▶ What is expected: Return the lines from the start of the data through the line with "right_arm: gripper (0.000". Include both of those lines and no others.

▶ Provided material:
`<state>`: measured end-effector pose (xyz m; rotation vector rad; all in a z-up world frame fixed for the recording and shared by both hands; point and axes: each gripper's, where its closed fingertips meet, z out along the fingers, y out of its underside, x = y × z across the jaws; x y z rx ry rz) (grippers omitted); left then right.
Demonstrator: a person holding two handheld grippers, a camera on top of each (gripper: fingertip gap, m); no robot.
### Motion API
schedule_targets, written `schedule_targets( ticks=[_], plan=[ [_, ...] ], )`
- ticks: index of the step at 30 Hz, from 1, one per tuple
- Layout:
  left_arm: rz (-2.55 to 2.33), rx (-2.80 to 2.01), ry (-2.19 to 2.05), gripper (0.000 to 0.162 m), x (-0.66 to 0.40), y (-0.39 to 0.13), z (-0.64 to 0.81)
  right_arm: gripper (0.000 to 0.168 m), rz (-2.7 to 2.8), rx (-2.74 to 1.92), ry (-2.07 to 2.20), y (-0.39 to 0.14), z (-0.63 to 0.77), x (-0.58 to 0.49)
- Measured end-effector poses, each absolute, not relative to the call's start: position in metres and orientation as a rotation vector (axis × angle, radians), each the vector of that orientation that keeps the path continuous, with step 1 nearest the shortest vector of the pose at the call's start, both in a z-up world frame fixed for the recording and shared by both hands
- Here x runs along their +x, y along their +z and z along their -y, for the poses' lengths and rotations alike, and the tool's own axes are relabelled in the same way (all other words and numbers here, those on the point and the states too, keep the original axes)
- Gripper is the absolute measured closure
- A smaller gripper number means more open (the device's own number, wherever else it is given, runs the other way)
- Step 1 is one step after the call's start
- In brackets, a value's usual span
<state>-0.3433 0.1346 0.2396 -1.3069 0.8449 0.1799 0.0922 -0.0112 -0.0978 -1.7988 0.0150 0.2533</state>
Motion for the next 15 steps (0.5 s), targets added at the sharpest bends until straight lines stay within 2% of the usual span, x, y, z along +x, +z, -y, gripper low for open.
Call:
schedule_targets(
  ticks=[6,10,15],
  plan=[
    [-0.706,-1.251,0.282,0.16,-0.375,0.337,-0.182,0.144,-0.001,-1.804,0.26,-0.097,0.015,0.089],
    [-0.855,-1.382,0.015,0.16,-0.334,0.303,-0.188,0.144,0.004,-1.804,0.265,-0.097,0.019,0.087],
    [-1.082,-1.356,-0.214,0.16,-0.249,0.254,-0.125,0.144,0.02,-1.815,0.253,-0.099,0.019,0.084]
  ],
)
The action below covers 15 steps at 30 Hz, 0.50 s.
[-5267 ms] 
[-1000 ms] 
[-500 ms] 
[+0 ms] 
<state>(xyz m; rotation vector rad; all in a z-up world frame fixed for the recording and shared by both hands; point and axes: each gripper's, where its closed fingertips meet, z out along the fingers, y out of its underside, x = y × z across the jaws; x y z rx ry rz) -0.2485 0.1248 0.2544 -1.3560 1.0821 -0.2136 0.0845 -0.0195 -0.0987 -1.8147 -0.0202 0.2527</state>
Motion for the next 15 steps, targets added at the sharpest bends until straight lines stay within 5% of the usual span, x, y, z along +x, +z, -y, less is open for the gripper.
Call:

▶ Exercise result:
`<state>`: measured end-effector pose (xyz m; rotation vector rad; all in a z-up world frame fixed for the recording and shared by both hands; point and axes: each gripper's, where its closed fingertips meet, z out along the fingers, y out of its underside, x = y × z across the jaws; x y z rx ry rz) (grippers omitted); left then right.
Demonstrator: a person holding two handheld grippers, a camera on top of each (gripper: fingertip gap, m); no robot.
### Motion API
schedule_targets, written `schedule_targets( ticks=[_], plan=[ [_, ...] ], )`
- ticks: index of the step at 30 Hz, from 1, one per tuple
- Layout:
  left_arm: rz (-2.55 to 2.33), rx (-2.80 to 2.01), ry (-2.19 to 2.05), gripper (0.000 to 0.162 m), x (-0.66 to 0.40), y (-0.39 to 0.13), z (-0.64 to 0.81)
  right_arm: gripper (0.000 to 0.168 m), rz (-2.7 to 2.8), rx (-2.74 to 1.92), ry (-2.07 to 2.20), y (-0.39 to 0.14), z (-0.63 to 0.77), x (-0.58 to 0.49)

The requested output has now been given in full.